When the Absalon called them together, everyone went to stand by their pedestals with their stones. Vazia watched as the mute and deaf girl Noi tripped over the him of her long pants and a flicker of something that might have been pity crossed Vazia's features. But then the Void stone seemed to pulse from behind her and that small flicker of emotion was wiped away like a mother brushing an imaginary speck of dust off her daughter's face.

Vazia, once again blank and unfeeling, noticed vaguely that there were two of them missing- Fire and Water. She recalled how the carpet had burned last Homecoming, and she vaguely wondered what had happened to the Guardian of Fire.
You came! Long journey? Did you bring any snacks?

The corner of her mouth twitched upward at the exuberance she caught within Noi's hand-gestures. Taima knew she was holding back for her sake. 'Yes," she signed back and passed a small, wrapped parcel to the other girl. It would be some of the freshest and ripest blueberries Noi ever tasted.

'We'll catch up later.' Taima agreed as her umber eyes flickered toward Solomon Regis.

Fingers came to tuck dark hair behind the curve of her ears as she stepped up to where the Earth Stone sat on its podium. Hands fell to clasp behind her back, her full attention on the Absalon as he called them together. And then the large horns rang out to signa-


The massive flatulence sound came from all the horns and Taima's gaze snapped to the floating red-haired boy. The little stunt had his name written all over it. A silent frown of disapproval tugged harshly at her lips. A hand coming to drag down her face, briefly hiding her look of accusation.
Celine kept her distance--as she tended to--and looked at her misfit of a secondary family with tenderness she rarely allowed anyone to see. It softened her features, which were often somber and serious--but here, now--she couldn't help but smile--the smile barely containing itself and shaping into quiet laughter. It was a different kind of light to witness. A lightheartedness.

It was probably a weakness.

Celine had carefully built a composed, level-headed shield around her--and her heart. Their jobs were a serious one, and they all faced danger and complications that the ordinary world simply would not. What they were tasked with, it was a burdensome thing. They all had to act accordingly.

Celine let the laughter take its course as she drifted to her designated pedestal. Her hand hovered. She could feel the connected power, like a well within her gut that she could reach down into and pull from. And so when she did, she felt the stone that was hidden away--for it had been carefully placed on the pedestal some time ago when the hall had been set up tastefully for Homecoming. Her hand felt a kind of gravitational pull from the magic--as magic called to magic.

It was only a flex of her fingers and a twinge of her will that the light that was bent around the stone shifted to reveal it. The natural light of the room caused it to refract and scintillate beautifully, while veins of glowing light added to its luminosity.

To say it wasn't difficult to suppress any sort of laughter at the antics that happened at least once every Homecoming would be a lie.
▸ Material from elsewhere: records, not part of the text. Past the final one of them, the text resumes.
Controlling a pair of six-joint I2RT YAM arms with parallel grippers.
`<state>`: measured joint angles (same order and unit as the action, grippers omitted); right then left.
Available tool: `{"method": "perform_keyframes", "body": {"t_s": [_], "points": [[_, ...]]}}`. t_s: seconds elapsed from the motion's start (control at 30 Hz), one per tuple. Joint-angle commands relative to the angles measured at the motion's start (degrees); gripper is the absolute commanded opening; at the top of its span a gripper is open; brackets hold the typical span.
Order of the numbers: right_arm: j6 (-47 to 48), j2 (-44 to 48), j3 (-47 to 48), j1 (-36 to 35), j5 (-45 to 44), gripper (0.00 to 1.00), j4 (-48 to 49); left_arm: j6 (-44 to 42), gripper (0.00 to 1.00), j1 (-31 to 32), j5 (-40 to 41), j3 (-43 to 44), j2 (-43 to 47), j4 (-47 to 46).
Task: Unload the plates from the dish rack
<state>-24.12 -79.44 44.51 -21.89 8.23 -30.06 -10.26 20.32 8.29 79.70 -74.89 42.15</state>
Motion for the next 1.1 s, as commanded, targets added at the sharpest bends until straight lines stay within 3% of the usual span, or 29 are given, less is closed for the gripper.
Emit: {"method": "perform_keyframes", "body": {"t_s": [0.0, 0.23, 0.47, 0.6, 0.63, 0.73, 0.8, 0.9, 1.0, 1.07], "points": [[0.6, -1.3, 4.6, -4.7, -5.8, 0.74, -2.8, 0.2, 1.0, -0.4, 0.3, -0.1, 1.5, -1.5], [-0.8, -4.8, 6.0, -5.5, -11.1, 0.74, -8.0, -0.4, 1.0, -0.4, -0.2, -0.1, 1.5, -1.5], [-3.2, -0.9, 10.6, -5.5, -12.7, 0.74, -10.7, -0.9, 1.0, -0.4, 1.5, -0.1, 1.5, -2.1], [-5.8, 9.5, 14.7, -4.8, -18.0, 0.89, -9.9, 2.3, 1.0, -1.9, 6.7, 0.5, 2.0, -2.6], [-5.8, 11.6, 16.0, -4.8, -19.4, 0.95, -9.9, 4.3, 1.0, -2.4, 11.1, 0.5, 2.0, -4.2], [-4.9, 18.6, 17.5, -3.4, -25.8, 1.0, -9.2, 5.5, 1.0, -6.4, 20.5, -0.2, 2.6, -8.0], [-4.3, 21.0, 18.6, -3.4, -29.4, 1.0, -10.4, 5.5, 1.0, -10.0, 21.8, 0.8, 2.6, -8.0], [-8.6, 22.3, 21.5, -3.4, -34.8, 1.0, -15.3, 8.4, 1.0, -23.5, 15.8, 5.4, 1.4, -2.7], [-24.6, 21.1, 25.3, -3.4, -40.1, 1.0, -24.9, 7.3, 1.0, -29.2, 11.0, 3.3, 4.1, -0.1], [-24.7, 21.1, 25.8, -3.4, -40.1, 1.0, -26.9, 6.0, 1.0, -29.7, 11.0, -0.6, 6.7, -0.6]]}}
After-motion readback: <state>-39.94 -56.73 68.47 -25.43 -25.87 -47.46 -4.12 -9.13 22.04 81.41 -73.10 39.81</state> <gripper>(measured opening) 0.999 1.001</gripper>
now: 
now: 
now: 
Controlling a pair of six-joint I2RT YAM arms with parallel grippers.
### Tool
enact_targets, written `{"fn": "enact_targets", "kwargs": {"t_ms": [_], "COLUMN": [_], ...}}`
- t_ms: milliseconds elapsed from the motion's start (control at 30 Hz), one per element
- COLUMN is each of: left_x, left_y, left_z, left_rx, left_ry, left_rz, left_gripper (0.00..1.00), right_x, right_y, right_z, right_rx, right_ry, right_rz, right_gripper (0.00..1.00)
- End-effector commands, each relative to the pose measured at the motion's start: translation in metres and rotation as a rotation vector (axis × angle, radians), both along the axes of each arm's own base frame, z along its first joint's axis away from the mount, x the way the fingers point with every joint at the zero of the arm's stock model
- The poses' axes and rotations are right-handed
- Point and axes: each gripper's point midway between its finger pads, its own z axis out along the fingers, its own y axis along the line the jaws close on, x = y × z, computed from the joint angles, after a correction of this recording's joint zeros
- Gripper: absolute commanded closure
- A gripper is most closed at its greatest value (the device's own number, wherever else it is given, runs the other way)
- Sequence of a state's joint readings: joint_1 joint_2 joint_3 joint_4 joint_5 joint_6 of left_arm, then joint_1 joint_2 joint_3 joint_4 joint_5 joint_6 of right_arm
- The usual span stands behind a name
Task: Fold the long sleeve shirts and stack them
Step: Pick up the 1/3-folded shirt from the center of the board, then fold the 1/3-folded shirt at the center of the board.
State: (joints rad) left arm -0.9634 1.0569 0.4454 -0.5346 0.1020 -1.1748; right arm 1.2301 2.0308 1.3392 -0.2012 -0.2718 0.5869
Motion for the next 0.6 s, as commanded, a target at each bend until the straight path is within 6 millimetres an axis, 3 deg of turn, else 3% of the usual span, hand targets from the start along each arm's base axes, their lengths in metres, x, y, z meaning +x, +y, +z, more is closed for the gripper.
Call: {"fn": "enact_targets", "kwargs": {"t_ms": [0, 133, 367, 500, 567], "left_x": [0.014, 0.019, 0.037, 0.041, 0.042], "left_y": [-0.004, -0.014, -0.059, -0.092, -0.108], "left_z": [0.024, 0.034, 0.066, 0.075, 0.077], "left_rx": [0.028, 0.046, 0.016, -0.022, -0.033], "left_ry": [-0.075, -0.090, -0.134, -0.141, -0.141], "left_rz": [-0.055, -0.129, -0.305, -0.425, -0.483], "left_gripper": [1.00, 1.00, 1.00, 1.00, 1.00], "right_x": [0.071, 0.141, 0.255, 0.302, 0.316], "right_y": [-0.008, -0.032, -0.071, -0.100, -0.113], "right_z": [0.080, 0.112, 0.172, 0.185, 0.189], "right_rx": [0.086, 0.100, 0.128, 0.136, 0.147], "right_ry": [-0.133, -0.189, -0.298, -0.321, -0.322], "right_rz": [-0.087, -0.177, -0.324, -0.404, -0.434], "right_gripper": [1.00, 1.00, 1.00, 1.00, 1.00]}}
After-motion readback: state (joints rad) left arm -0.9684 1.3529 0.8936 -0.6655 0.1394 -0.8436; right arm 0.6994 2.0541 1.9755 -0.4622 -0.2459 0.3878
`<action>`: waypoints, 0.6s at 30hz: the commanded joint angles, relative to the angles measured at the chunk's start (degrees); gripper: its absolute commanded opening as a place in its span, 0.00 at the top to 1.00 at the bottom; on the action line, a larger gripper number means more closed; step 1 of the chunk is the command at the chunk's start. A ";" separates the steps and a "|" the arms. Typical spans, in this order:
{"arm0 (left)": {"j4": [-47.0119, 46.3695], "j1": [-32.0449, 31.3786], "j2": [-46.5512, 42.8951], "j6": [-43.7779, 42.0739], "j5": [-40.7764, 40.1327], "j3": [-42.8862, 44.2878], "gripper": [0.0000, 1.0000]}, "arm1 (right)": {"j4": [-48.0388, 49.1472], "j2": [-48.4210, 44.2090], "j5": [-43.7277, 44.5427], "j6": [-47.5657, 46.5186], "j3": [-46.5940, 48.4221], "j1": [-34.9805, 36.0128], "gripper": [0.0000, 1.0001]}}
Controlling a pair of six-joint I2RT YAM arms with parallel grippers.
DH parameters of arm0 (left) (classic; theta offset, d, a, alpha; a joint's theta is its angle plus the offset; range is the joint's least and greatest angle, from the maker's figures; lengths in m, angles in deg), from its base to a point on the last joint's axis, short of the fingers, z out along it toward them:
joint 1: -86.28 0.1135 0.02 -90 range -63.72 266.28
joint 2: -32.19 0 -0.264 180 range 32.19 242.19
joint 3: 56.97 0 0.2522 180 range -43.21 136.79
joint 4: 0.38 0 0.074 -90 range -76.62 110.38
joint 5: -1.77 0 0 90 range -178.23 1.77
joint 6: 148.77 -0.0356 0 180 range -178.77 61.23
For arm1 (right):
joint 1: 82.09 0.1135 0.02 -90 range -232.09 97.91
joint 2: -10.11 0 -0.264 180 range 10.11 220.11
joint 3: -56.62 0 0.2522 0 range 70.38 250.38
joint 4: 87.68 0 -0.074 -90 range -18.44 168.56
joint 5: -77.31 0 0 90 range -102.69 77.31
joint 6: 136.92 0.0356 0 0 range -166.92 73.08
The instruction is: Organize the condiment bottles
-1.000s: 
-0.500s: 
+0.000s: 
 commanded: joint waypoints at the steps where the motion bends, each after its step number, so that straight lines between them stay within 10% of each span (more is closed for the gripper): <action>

Celine still felt the intense anxiety of them gathered in a place like this--but she couldn't deny that it made her heart warm to see familiar faces again. It was a stern reminder that she did what she did so they could all protect the stones from the world--and each other.

Their lives would constantly be stained with a darkness, no matter how bright their lives were. She briefly glanced at each guardian and noted the state of their Kutia Waa. Their light was dimming--such as their nature as Guardians. The younger they were, the brighter their light. Celine hoped--and some nights prayed--that their light would forever be cherished.

Solomon was not wrong. Celine straightened her back and resumed the careful mask of business.

Their job was a life-long journey of balance. Too much happiness would lead to contentedness. That was when the guard was let down and when ruin comes knocking. For the sake of her fellows, she would let them bask in their own light. She would remain vigilant and fiercely protect that.